A faithful transcript of all the lines below, with no pictures, is the goal here.

:: INFORMATION

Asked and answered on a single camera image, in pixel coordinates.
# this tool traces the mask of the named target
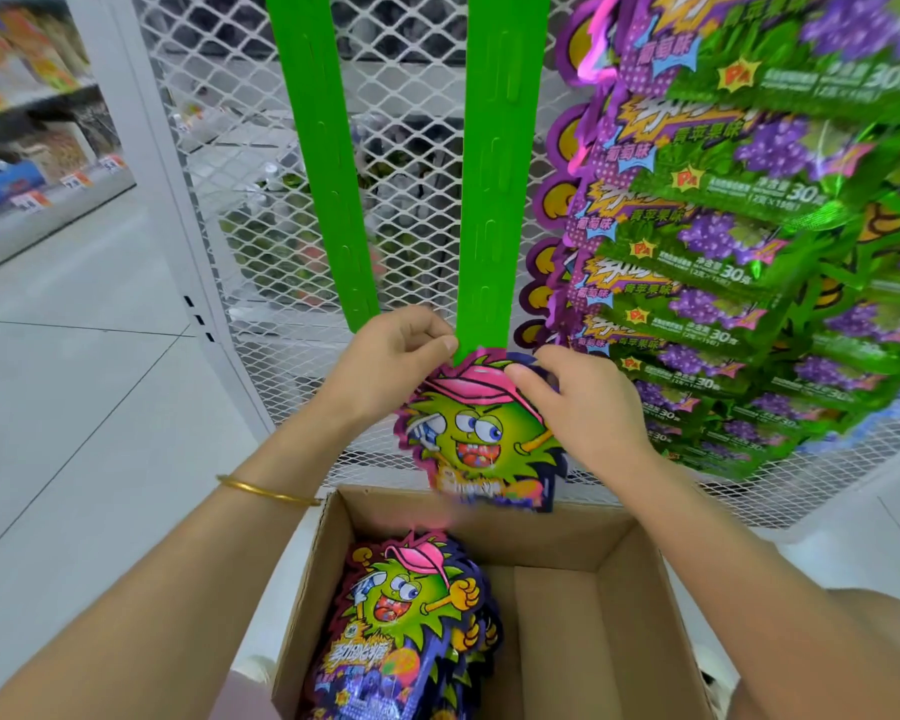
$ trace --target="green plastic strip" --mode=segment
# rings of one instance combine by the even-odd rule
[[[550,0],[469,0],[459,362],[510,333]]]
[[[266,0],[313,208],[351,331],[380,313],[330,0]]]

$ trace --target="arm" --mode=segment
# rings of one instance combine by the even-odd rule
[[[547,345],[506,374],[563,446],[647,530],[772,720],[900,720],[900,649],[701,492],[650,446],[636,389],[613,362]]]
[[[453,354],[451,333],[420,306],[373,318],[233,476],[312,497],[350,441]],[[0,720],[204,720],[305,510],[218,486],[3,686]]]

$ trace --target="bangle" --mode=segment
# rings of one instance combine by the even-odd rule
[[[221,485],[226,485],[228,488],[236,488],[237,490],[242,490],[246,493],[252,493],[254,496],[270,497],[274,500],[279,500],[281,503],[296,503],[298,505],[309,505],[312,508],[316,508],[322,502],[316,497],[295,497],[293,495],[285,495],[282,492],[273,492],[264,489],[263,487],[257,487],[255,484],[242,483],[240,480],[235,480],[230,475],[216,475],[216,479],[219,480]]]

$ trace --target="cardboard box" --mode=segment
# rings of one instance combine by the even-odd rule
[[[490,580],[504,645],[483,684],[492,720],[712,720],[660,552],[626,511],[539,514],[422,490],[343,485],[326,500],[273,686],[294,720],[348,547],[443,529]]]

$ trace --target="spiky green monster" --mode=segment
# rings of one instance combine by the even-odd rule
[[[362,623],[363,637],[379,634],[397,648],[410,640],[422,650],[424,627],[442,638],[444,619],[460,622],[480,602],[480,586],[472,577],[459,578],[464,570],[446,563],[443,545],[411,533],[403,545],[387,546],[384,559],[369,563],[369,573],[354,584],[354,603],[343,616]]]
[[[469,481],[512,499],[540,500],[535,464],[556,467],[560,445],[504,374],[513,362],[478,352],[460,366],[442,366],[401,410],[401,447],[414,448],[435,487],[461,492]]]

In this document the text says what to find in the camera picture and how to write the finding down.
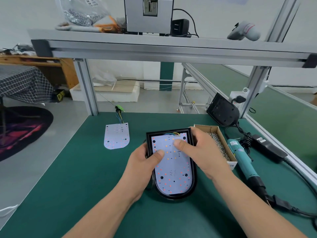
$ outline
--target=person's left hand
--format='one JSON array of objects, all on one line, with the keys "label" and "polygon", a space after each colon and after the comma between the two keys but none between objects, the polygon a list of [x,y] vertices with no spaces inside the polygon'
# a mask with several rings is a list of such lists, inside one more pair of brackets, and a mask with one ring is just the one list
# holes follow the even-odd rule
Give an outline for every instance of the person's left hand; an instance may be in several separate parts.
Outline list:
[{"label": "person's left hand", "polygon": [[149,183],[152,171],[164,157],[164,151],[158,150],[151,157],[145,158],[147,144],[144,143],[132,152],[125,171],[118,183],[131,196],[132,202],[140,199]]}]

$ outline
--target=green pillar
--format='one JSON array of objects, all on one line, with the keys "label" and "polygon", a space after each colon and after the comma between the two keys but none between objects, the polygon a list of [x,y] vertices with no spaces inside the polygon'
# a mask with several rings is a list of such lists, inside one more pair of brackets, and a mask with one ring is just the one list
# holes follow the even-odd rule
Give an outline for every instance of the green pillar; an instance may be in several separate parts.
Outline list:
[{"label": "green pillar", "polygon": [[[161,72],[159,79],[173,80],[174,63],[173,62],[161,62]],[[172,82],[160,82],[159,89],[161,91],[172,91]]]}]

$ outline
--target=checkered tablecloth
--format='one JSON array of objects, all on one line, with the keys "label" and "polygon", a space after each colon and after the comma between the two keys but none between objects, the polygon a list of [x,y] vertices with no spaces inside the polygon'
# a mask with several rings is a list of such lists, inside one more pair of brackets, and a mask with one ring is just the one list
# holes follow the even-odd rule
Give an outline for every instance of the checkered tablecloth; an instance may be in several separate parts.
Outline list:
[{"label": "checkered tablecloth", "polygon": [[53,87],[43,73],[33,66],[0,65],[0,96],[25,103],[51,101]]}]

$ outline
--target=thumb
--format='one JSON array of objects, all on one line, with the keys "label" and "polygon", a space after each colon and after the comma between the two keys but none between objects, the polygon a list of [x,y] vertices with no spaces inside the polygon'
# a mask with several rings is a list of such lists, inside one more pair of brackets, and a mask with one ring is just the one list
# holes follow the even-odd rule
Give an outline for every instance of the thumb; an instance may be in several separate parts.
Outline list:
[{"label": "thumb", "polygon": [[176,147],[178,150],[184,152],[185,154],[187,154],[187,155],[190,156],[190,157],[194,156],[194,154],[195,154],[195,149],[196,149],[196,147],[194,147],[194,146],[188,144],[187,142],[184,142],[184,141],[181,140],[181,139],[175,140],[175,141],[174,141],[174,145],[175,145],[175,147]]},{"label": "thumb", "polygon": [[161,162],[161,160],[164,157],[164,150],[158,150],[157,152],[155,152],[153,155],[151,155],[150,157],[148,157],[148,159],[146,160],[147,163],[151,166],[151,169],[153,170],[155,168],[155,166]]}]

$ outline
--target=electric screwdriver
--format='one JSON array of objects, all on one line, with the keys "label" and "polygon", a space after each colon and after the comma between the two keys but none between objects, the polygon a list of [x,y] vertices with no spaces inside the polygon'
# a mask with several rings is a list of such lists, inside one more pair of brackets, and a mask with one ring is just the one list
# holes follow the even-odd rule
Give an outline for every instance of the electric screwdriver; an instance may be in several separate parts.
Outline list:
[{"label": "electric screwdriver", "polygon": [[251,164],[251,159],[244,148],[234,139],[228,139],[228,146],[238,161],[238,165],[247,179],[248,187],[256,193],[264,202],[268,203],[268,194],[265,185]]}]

::::

=== EXERCISE RESULT ===
Asked and answered on a single camera image, in pixel coordinates.
# this tool traces the mask of the named target
$ trace --target="green plastic strip" --mode=segment
# rings of one instance combine by the even-odd rule
[[[550,0],[469,0],[459,362],[510,333]]]
[[[266,0],[313,208],[351,331],[380,313],[330,0]]]

$ trace --target="arm" --mode=segment
# rings of one instance combine by the even-odd rule
[[[547,345],[506,374],[563,446],[647,530],[772,720],[900,720],[900,649],[701,492],[650,446],[636,389],[613,362]]]
[[[453,354],[451,333],[420,306],[373,318],[233,476],[312,497],[350,441]],[[0,720],[204,720],[305,510],[218,486],[3,686]]]

$ trace --target="bangle" --mode=segment
# rings of one instance combine by the even-odd rule
[[[221,485],[226,485],[228,488],[236,488],[237,490],[242,490],[246,493],[252,493],[254,496],[270,497],[274,500],[279,500],[281,503],[296,503],[298,505],[309,505],[312,508],[316,508],[322,502],[316,497],[295,497],[293,495],[285,495],[282,492],[273,492],[264,489],[263,487],[257,487],[255,484],[242,483],[240,480],[235,480],[230,475],[216,475],[216,479],[219,480]]]

$ trace --target="cardboard box" --mode=segment
# rings of one instance combine by the even-odd rule
[[[490,580],[504,645],[483,684],[492,720],[712,720],[660,552],[626,511],[539,514],[422,490],[343,485],[326,500],[273,686],[294,720],[348,547],[443,529]]]

$ trace --target="spiky green monster" --mode=segment
# rings of one instance combine by the even-odd rule
[[[362,623],[363,637],[379,634],[397,648],[410,640],[422,650],[424,627],[442,638],[444,619],[460,622],[480,602],[480,586],[472,577],[459,578],[464,570],[446,563],[443,545],[411,533],[403,545],[387,546],[384,559],[369,563],[369,573],[354,584],[354,603],[343,616]]]
[[[469,481],[512,499],[540,500],[535,464],[556,467],[560,445],[504,374],[513,362],[478,352],[460,366],[442,366],[401,410],[401,447],[414,448],[435,487],[461,492]]]

In this document the text says what to find in the camera picture and how to write the finding down.
$ outline
--target=person's left hand
--format='one JSON array of objects, all on one line, with the keys "label" and "polygon", a space after each colon and after the comma between the two keys but none between objects, the polygon a list of [x,y] vertices with no spaces inside the polygon'
# a mask with several rings is a list of such lists, inside one more pair of brackets, and a mask with one ring is just the one list
# holes follow the even-odd rule
Give an outline for every instance of the person's left hand; an instance may be in several separate parts.
Outline list:
[{"label": "person's left hand", "polygon": [[149,183],[152,171],[164,157],[164,151],[158,150],[151,157],[145,158],[147,144],[144,143],[132,152],[125,171],[118,183],[131,196],[132,202],[140,199]]}]

$ outline
--target=green pillar
--format='one JSON array of objects, all on one line, with the keys "label" and "polygon", a space after each colon and after the comma between the two keys but none between objects, the polygon a list of [x,y] vertices with no spaces inside the polygon'
# a mask with several rings is a list of such lists, inside one more pair of brackets, and a mask with one ring is just the one list
# holes follow the even-odd rule
Give an outline for every instance of the green pillar; an instance may be in several separate parts.
Outline list:
[{"label": "green pillar", "polygon": [[[161,72],[159,79],[173,80],[174,63],[173,62],[161,62]],[[172,82],[160,82],[159,89],[161,91],[172,91]]]}]

$ outline
--target=checkered tablecloth
--format='one JSON array of objects, all on one line, with the keys "label" and "polygon", a space after each colon and after the comma between the two keys but none between objects, the polygon a list of [x,y] vertices with no spaces inside the polygon'
# a mask with several rings is a list of such lists, inside one more pair of brackets, and a mask with one ring is just the one list
# holes follow the even-odd rule
Give an outline for every instance of the checkered tablecloth; an instance may be in several separate parts.
Outline list:
[{"label": "checkered tablecloth", "polygon": [[53,87],[43,73],[33,66],[0,65],[0,96],[25,103],[51,101]]}]

$ outline
--target=thumb
--format='one JSON array of objects, all on one line, with the keys "label" and "polygon", a space after each colon and after the comma between the two keys but none between objects, the polygon a list of [x,y] vertices with no spaces inside the polygon'
# a mask with several rings is a list of such lists, inside one more pair of brackets, and a mask with one ring is just the one list
# holes follow the even-odd rule
Give an outline for every instance of the thumb; an instance may be in several separate parts.
Outline list:
[{"label": "thumb", "polygon": [[176,147],[178,150],[184,152],[185,154],[187,154],[187,155],[190,156],[190,157],[194,156],[194,154],[195,154],[195,149],[196,149],[196,147],[194,147],[194,146],[188,144],[187,142],[184,142],[184,141],[181,140],[181,139],[175,140],[175,141],[174,141],[174,145],[175,145],[175,147]]},{"label": "thumb", "polygon": [[161,162],[161,160],[164,157],[164,150],[158,150],[157,152],[155,152],[153,155],[151,155],[150,157],[148,157],[148,159],[146,160],[147,163],[151,166],[151,169],[153,170],[155,168],[155,166]]}]

$ outline
--target=electric screwdriver
--format='one JSON array of objects, all on one line, with the keys "label" and "polygon", a space after each colon and after the comma between the two keys but none between objects, the polygon a list of [x,y] vertices with no spaces inside the polygon'
# a mask with several rings is a list of such lists, inside one more pair of brackets, and a mask with one ring is just the one list
# holes follow the even-odd rule
Give an outline for every instance of the electric screwdriver; an instance may be in several separate parts.
Outline list:
[{"label": "electric screwdriver", "polygon": [[251,164],[251,159],[244,148],[234,139],[228,139],[228,146],[238,161],[238,165],[247,179],[248,187],[256,193],[264,202],[268,203],[268,194],[265,185]]}]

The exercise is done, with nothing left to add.